Os contratos swap são contratos de cobertura de risco no financiamento que fixam uma taxa de juro a pagar por um empréstimo, ficando uma das partes obrigada a pagar a diferença entre a taxa fixa e a variável, implicando assim perdas para uma das partes.

Como funcionam os contratos swap?

Estes instrumentos financeiros swap são inteiramente válidos e úteis para as empresas, que conseguem prever as necessidades futuras de tesouraria para responderem às suas obrigações, protegendo-se ainda das incertezas das variações das taxas de juro a pagar.

Existem muitos tipos de contratos swap (significado de troca, permuta), com diferentes níveis de complexidade, mas a swap mais comum diz respeito à taxa de juro (interest rate swap).

Swap e taxas de juro

  • Uma empresa X obtém um empréstimo ou outro produto financeiro, indexado a uma taxa Euribor, por exemplo, no banco Y.
  • Em contrato fica estipulado que uma entidade Z (como um banco de investimento) pagará o juro do empréstimo ao banco Y.
  • Dependendo do contrato swap, a empresa X poderá ter de pagar uma comissão à entidade Z, pagando-lhe o juro fixo negociado.

O contrato é neutro para as entidades na data de negociação. Durante o contrato swap, a empresa que fixou o juro ficará a ganhar se as taxas de juro de juro subirem, e sairá a perder se as taxas de juro diminuírem.

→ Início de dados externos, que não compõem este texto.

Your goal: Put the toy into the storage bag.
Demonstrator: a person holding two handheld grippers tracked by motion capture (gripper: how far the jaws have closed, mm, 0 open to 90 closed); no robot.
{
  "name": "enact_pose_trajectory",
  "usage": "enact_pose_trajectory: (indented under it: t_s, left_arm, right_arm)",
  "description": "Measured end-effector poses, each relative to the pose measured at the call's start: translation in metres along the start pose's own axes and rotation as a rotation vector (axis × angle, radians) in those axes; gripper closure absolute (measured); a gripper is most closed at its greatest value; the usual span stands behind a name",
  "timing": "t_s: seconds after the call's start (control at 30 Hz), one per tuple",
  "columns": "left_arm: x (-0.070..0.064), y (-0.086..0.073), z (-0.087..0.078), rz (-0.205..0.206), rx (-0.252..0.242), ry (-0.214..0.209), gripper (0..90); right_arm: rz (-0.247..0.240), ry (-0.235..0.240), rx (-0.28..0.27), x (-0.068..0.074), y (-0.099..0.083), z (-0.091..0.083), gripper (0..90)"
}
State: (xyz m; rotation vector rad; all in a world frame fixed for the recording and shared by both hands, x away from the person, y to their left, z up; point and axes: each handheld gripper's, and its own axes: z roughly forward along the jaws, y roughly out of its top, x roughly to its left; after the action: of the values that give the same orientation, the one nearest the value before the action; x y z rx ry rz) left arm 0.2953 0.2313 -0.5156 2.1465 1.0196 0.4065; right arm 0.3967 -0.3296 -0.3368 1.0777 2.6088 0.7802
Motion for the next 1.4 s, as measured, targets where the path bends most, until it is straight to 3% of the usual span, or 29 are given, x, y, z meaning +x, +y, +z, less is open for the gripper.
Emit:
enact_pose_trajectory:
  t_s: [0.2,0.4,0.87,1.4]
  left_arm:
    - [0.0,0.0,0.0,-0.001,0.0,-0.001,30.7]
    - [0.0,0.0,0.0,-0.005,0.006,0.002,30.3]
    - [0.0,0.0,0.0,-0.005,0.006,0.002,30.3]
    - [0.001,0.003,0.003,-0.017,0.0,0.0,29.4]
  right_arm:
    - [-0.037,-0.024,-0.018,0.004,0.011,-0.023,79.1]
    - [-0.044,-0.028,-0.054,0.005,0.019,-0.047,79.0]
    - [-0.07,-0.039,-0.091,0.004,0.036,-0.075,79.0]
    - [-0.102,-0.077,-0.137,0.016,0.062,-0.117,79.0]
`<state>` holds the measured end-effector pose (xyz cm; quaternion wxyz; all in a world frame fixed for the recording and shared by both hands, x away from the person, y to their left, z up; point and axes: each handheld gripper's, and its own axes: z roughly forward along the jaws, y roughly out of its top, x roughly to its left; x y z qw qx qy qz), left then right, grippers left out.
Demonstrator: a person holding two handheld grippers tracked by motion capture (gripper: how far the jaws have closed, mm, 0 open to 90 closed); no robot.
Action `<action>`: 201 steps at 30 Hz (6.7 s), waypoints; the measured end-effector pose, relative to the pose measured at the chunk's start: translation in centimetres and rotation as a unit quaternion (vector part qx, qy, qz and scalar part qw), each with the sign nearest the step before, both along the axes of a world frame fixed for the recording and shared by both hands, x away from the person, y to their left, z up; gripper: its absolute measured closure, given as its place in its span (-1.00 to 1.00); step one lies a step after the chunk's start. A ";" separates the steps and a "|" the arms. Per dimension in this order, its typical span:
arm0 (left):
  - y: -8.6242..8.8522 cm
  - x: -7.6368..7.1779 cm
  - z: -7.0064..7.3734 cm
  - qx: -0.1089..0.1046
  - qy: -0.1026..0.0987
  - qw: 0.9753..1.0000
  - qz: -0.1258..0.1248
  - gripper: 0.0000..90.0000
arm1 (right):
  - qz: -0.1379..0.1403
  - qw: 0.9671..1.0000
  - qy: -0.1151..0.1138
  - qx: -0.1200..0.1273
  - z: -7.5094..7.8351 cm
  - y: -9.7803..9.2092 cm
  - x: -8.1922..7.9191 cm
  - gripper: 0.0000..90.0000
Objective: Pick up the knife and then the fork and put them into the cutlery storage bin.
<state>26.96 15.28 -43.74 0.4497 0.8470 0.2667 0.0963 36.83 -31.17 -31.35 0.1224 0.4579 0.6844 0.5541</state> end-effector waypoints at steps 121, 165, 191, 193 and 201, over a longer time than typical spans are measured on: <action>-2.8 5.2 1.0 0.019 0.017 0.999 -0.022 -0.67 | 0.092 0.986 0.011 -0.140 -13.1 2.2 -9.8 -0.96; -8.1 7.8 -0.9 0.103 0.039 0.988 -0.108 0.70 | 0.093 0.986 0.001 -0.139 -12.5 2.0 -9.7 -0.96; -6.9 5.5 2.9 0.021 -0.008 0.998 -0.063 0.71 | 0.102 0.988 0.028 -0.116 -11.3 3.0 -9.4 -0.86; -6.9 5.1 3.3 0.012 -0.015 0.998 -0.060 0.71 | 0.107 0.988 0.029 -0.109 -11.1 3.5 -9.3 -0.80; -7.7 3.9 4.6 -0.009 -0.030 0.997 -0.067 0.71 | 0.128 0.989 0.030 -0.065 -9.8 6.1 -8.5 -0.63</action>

Exemplo de um contrato swap

Uma empresa obtém um crédito indexado à Euribor desejando proteger-se da subida de juros, para não ter de suportar custos superiores a 4%. Assim, ela contrata uma operação swap, onde uma instituição financeira paga sempre que a Euribor supera os 4%.

Porém, se a Euribor se fixa abaixo dos 4%, a empresa já tem de ser ela a pagar à entidade financeira.